Começo a achar que o IL/Chega tem “fetiche” e só espero que, estes, não sabendo o país em que vivemos, sejam enviados para Marte e que fiquem no lugar que devem: como forças políticas residuais. Reduziu, sem significado, orçamental, as Freguesias; Não teve a coragem de reduzir “as gorduras” dos deputados da AR; não teve a coragem de reduzir as mordomias das autarquias; foi um PM insensível com os fracos e fraco com os fortes (bancos) e, acima de tudo, não acrescentou nada, nada, a não ser Pobreza. Sabe disso e sabe que não será mais escolhido pelo povo, a não ser que tenhamos falta de memória.

Os delírios de alguns partidos que tentam fazer esquecer o passado deste PM que assumiu, ser o pior PM de sempre de um Governo Constitucional, não passa despercebido. Ainda hoje, lentamente, a FP esta a receber as reposições salariais que este “grande” PM foi obrigado pela troika, a cortar.

Já não tenho paciência para o debate da imigração. Nós precisamos dos imigrantes: somos um país envelhecido, em que a natalidade baixou, drasticamente, porque os Governos descuraram o futuro. Recordo que foi este “Deus” que chamou “piegas” aos jovens em Portugal e pediu-lhes para trocar o “i” pelo “e” de Emigração. Recordam? Pois, o mesmo que agora se arma “em virgem arrependida” para dizer que avisou o Costa. Mentira. Viu a “banda passar”, distraído! Mesmo que o fizesse só o faria, como perdedor e não como proposta de melhoria.

Esta figura, concorreu, livremente, às eleições nacionais, condicionadas pela troika. Nunca vi governar com propostas próprias e de futuro. Quem lhe deu ordens especificas, diretas, sem negociação, para governar daquela forma? Troika. Nunca contrariou e alguma vez ouviram propostas, para país? Este é o mesmo patriota que vendeu as maiores empresas; Este é o patriota que queria ir além da troika; queria e conseguiu empobrecer o país. Do PPC a única memória que tenho é uma memória que não seja o futuro do país. A minha paciência acabou. Para ouvir falar de imigração, porque confundir imigração ilegal e criminalidade com imigração é tão comezinho, que me enoja.

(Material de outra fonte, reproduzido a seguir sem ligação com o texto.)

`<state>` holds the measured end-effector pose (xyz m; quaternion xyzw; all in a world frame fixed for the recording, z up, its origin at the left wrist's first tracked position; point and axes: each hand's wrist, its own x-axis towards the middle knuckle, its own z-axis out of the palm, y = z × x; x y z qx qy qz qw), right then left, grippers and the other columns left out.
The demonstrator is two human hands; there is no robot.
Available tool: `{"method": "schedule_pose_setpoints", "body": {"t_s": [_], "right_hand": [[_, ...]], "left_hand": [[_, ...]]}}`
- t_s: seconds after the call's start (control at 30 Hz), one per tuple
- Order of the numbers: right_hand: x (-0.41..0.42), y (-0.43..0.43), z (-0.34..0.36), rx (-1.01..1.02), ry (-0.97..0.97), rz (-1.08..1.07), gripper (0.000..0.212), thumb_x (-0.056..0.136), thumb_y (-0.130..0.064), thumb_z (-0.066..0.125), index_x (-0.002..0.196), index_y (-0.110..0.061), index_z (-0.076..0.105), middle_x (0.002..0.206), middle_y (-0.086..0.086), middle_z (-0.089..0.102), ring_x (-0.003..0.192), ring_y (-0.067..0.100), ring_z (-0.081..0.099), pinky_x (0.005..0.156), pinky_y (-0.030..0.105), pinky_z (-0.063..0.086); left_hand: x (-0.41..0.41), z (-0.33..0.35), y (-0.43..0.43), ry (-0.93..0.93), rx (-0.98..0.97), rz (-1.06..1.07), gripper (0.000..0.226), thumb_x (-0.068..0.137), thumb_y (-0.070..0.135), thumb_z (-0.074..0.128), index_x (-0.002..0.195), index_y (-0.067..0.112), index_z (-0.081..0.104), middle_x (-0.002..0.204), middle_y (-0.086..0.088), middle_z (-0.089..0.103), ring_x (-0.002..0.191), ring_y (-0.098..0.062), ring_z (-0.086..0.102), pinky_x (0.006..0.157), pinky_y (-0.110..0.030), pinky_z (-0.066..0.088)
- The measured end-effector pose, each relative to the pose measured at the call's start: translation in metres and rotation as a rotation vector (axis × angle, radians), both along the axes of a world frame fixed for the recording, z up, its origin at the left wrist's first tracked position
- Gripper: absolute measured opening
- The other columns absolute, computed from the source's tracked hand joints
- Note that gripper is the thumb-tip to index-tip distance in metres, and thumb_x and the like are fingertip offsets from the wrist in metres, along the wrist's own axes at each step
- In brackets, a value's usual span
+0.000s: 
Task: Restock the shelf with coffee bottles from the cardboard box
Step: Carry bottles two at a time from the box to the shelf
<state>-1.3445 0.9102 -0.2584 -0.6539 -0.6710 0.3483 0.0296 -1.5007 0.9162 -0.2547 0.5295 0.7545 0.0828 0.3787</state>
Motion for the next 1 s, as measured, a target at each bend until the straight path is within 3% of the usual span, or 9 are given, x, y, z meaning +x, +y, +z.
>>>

Portugal de há 30,40,50 anos já não existe. Não há jovens e mesmo que começassem a ter filhos agora, demoraria muitos anos até entrarem no mercado de trabalho e é este mercado de trabalho que a maioria dos imigrantes preenche. Os 3 F´s só regressam se voltarmos a fechar “as portas”, porque o mercado global não permite o fecho da porta e ganhar dinheiro, ao mesmo tempo.

O Turismo tem um peso brutal no PIB. Portugal em 1960 tinha 27 idosos para 100 jovens; hoje, tem 193 idosos por cada 100 jovens. 1992, tinha 8,5 de licenciados, hoje, tem 28,6%. 1960 tinha 24 nascimentos por cada 1000 habitantes, hoje, tem 8. Desemprego esta nos 5,8%, com o maior número de pessoas a trabalhar, desde 1998 = 5,2 milhões; o número de pensionistas esta perto dos 3,5 milhões.

Com isto continuem a discutir disparates e a endeusar gente que nunca vai melhorar o país.